Description of the task
Pull out each line of the data that includes the word "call".

--- START ---

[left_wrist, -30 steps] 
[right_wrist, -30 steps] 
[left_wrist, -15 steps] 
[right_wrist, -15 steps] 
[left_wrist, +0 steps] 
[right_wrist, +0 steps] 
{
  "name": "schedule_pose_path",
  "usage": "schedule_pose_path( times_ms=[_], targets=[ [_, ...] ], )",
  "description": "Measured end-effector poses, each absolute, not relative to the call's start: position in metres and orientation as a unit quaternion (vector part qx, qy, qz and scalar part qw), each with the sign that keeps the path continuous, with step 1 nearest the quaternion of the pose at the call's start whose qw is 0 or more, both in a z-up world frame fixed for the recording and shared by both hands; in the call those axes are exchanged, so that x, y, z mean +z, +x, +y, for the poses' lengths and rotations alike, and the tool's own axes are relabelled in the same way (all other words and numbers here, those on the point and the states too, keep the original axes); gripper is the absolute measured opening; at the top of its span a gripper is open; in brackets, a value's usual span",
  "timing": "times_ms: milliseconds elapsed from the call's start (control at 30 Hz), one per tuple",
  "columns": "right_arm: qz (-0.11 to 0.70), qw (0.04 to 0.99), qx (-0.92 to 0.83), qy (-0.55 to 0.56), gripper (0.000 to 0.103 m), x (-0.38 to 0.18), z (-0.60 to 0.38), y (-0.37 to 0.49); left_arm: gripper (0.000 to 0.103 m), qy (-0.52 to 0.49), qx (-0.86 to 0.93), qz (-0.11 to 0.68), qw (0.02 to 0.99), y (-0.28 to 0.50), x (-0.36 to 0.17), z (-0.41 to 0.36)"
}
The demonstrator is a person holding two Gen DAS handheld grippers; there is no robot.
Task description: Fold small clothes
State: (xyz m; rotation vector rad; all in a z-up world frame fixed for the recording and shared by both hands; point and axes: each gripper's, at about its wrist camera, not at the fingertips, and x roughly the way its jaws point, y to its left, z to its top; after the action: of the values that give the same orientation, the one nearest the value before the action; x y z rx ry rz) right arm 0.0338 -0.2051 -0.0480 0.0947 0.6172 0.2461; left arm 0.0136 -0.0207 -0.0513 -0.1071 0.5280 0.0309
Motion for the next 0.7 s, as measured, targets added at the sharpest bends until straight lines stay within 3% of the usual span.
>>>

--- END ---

Task response
  "description": "Measured end-effector poses, each absolute, not relative to the call's start: position in metres and orientation as a unit quaternion (vector part qx, qy, qz and scalar part qw), each with the sign that keeps the path continuous, with step 1 nearest the quaternion of the pose at the call's start whose qw is 0 or more, both in a z-up world frame fixed for the recording and shared by both hands; in the call those axes are exchanged, so that x, y, z mean +z, +x, +y, for the poses' lengths and rotations alike, and the tool's own axes are relabelled in the same way (all other words and numbers here, those on the point and the states too, keep the original axes); gripper is the absolute measured opening; at the top of its span a gripper is open; in brackets, a value's usual span",
  "timing": "times_ms: milliseconds elapsed from the call's start (control at 30 Hz), one per tuple",

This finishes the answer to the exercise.